[LLVMdev] Proposal: Debug information improvement - keep the line number with optimizations
Devang Patel
dpatel at apple.com
Mon Feb 2 13:49:43 PST 2009
Hi Zhou,
There is certainly an interest to preserve line number information
(and valid variable info) during optimizations in llvm. More info
below...
On Feb 2, 2009, at 7:48 AM, Zhou Sheng wrote:
>
> The following sub-sections define specific requirements to improve
> the debug information in LLVM.
>
>
> 2.1 Verification Flow
> The most important of this project is to make the debug information
> do not block any optimization by LLVM transform passes. Here I
> propose a way to determine whether codegen is being impacted by
> debug info.
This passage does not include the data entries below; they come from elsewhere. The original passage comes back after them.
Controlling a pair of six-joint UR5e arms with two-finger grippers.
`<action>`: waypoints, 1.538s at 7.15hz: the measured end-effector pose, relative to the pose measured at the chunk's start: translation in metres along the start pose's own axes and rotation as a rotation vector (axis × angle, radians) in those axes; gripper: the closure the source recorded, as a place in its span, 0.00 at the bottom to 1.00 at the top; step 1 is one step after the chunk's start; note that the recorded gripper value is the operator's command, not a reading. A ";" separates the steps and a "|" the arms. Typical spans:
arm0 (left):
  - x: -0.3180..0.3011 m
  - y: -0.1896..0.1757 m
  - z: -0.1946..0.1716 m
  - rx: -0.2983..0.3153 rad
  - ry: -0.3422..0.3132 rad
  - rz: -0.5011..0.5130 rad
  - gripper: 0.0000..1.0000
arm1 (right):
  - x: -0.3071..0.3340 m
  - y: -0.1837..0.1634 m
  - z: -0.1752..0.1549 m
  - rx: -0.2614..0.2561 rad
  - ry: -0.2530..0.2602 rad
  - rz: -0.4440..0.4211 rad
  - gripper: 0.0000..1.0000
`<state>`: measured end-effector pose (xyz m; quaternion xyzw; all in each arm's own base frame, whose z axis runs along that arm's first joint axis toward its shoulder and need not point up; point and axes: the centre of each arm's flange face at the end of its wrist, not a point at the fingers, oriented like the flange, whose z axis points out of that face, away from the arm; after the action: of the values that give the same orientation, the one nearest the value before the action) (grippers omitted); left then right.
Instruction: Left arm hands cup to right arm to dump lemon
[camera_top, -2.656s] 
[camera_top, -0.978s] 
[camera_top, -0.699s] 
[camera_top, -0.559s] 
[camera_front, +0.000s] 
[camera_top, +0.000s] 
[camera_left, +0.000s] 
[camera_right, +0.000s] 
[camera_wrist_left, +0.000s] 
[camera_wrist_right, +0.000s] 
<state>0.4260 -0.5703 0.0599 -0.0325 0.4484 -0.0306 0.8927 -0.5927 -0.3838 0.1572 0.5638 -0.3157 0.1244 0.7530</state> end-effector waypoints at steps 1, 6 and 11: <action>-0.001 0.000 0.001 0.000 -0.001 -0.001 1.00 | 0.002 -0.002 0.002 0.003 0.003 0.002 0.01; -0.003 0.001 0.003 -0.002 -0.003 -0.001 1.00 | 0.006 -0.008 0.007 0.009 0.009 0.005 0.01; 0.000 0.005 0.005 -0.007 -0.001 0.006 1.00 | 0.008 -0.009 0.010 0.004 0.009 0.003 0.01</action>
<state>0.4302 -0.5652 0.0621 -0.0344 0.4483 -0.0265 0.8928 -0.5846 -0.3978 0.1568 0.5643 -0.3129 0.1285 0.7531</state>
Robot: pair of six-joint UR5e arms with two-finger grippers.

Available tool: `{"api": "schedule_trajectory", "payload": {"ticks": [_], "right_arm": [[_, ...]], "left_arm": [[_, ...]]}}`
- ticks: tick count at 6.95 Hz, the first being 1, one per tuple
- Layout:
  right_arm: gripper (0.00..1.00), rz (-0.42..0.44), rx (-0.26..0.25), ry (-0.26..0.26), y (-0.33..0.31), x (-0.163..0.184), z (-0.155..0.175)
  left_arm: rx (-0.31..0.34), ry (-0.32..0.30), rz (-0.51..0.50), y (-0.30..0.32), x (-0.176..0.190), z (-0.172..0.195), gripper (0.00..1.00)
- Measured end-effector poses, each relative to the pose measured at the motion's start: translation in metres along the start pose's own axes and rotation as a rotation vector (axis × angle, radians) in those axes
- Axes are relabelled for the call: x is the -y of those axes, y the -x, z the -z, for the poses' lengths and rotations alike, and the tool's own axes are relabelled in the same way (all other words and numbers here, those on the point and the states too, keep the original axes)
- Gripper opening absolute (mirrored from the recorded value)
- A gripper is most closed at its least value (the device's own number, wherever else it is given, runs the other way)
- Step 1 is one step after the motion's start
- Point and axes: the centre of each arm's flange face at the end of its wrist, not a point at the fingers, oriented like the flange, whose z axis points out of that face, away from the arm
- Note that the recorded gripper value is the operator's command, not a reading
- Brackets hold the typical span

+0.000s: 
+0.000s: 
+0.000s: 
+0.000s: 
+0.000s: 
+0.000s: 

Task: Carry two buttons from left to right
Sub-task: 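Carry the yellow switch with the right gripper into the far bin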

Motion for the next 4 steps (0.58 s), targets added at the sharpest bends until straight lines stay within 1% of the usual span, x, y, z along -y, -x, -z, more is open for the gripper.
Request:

This is also useful for us to scan the LLVM transform
> pass list to find which pass need to update to work with debug
> information.
>
> From Chris: Add a -strip-debug pass that removes all debug info from
> the LLVM IR. Given this, it would allow us to do:
> $ llvm-gcc -O3 -c -o - | llc > good.s
> $ llvm-gcc -O3 -c -g -o - | opt -strip-debug | llc > test.s
> $ diff good.s test.s
> If the two .s files differed, then badness happened.
This may not work perfectly because presence of debug info may
influence compiler generated symbol names and label numbers.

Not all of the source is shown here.